To me subinstance sounds more like a technical term, but I guess people would just call them subs anyway. I think that's a problem in general with deriving anything from "instance".
I guess community does a good job at being a more human centric term. You have the technical side of things, servers and software (instances) and on those you have the actual user facing parts (communities) so in that way it's kinda fitting.
Further overthinking about the terminology I just realised that Lemmy calls joining communities "subscribing" and Reddit calls it "joining", while I would naturally think it would be more fitting the other way around. Naming things is hard.
I think "sub" is what people are going to call them reguardless. It is just internet language at this point, a subdivision of a community (by community I mean lemmy as a whole) is called a sub. Weather it's a subreddit or sublemmy. I'm not saying bring reddit with us, I am just saying the internet can take the term "sub" with it and use it elsewhere.
For now. Commercial servers are possible, especially if communities become multi-instance in the future.
Every mature decentralized service calls them providers. Phone providers, ISPs, email providers, etc. I guess usenet just calls them "news servers", though.
if there different "linux" communities on different instances? does this mean i have to subscribe to all of them? is there a way to see all content from communities called "linux" from different instances?

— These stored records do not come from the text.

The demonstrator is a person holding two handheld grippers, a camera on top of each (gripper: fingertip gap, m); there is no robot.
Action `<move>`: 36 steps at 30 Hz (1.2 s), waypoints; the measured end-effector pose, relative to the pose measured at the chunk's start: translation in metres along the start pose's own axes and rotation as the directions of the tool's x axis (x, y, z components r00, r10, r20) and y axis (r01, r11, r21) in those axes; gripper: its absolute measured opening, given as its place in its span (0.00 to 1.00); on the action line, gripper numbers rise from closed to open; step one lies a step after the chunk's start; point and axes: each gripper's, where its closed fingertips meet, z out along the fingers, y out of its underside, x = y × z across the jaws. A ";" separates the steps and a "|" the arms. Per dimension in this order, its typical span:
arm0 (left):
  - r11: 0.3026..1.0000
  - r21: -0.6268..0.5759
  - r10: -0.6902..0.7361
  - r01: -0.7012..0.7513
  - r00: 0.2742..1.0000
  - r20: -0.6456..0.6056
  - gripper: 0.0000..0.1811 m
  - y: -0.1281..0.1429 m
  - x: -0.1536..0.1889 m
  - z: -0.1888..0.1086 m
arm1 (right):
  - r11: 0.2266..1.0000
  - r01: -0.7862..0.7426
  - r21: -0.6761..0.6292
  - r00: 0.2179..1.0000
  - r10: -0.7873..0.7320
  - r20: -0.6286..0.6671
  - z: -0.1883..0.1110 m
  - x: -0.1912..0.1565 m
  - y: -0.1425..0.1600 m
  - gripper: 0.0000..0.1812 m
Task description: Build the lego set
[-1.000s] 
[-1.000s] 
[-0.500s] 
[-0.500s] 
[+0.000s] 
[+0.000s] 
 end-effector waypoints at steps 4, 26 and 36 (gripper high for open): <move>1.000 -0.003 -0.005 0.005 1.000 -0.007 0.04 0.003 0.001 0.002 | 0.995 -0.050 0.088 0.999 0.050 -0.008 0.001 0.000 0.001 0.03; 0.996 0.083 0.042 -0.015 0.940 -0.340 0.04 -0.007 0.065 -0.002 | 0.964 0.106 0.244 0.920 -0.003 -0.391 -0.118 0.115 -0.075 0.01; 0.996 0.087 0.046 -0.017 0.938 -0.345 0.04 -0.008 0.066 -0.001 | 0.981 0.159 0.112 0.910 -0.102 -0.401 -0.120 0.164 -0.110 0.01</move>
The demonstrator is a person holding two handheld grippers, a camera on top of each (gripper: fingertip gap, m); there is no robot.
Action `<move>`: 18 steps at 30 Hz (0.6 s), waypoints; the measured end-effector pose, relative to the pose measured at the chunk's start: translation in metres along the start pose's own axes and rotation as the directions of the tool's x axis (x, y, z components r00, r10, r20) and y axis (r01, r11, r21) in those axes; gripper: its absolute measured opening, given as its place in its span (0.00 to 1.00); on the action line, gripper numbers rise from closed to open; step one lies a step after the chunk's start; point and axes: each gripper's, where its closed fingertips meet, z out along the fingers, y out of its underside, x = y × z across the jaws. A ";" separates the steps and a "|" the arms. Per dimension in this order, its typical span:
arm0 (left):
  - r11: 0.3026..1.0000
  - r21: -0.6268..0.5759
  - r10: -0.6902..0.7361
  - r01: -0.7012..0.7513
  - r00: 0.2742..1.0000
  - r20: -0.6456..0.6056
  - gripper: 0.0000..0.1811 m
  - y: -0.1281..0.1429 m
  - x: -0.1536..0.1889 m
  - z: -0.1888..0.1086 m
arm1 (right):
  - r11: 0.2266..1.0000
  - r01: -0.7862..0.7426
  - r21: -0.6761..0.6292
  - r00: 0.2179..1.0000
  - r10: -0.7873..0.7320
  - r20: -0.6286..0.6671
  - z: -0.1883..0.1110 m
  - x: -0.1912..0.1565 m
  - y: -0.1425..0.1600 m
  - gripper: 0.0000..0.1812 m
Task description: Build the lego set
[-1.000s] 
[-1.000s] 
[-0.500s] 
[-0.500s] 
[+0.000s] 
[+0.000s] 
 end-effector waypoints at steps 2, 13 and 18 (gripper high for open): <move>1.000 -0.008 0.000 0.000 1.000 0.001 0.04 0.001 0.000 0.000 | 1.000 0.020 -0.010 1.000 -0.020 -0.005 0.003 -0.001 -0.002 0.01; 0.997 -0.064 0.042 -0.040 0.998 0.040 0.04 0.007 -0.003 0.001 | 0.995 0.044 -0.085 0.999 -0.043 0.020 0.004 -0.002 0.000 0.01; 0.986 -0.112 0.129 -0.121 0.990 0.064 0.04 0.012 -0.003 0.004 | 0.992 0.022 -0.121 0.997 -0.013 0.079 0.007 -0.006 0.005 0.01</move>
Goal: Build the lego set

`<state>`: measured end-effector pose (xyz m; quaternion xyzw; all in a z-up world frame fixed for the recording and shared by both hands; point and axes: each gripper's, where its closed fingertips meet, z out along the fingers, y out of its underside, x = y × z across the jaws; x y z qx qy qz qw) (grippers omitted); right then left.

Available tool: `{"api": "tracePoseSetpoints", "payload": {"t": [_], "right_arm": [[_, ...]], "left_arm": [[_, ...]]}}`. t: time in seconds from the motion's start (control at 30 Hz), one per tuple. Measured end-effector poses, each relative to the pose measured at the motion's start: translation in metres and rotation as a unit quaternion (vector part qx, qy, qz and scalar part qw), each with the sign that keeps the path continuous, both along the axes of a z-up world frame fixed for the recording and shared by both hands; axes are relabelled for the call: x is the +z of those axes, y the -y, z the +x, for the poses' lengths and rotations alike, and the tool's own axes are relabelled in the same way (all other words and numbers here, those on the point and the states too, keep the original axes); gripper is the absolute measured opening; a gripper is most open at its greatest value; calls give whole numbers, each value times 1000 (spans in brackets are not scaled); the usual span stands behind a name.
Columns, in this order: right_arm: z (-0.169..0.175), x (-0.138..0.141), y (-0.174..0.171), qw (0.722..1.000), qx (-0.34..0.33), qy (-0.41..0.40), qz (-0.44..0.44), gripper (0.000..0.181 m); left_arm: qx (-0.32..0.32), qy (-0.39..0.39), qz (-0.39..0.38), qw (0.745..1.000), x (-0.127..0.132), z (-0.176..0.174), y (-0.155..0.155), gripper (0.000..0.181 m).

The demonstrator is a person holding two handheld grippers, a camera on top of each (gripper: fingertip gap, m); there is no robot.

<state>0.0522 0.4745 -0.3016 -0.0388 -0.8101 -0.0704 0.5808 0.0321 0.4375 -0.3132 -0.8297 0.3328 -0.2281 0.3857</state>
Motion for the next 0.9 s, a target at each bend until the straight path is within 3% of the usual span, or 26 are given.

or does each "linux" community simply fight for critical mass to become the "main" linux community on lemmy?
I don't dislike the idea that there could be multiple similar communities (for example Linux communities) on different instances. That way if you have beef with one you could sign up to another; in a non-ideal world that strikes me as healthier than having one to rule them all and lots of people bitter about it. I think it's best to leave it to sort itself out organically.
There could be different linux communities on different instances, and to see them all you'd have to subscribe to them and sort by subscribed view. But yeah, in practice most of the time there will emerge one "main" linux community and, if it gets big enough, likely offshoot communities for different philosophies or more specificity.
I feel like if the short version isn't "sub" then it is never going to stick. Reddit doesn't own words but it has set the standard. Sublemmies. That's what it is in my mind now.
It's a nice lighthearted nod to the exodus, and also a nod to the subforums that came before Reddit. Communities may be the "official" name and I try to use it when talking to others, but they'll always be sublemmys in my head.
I wholeheartedly agree with this one. It's also still semi funny referring to them as basically trashcans. But I think as a new user it is just way more streamlined and sensible than calling them "magazines". When I read that first I just could think of like paper magazines and thought they'd be some sort of editorial content, which is highly misleading. Calling them "bins" just makes way more sense and sort of adds to the brand of the platform.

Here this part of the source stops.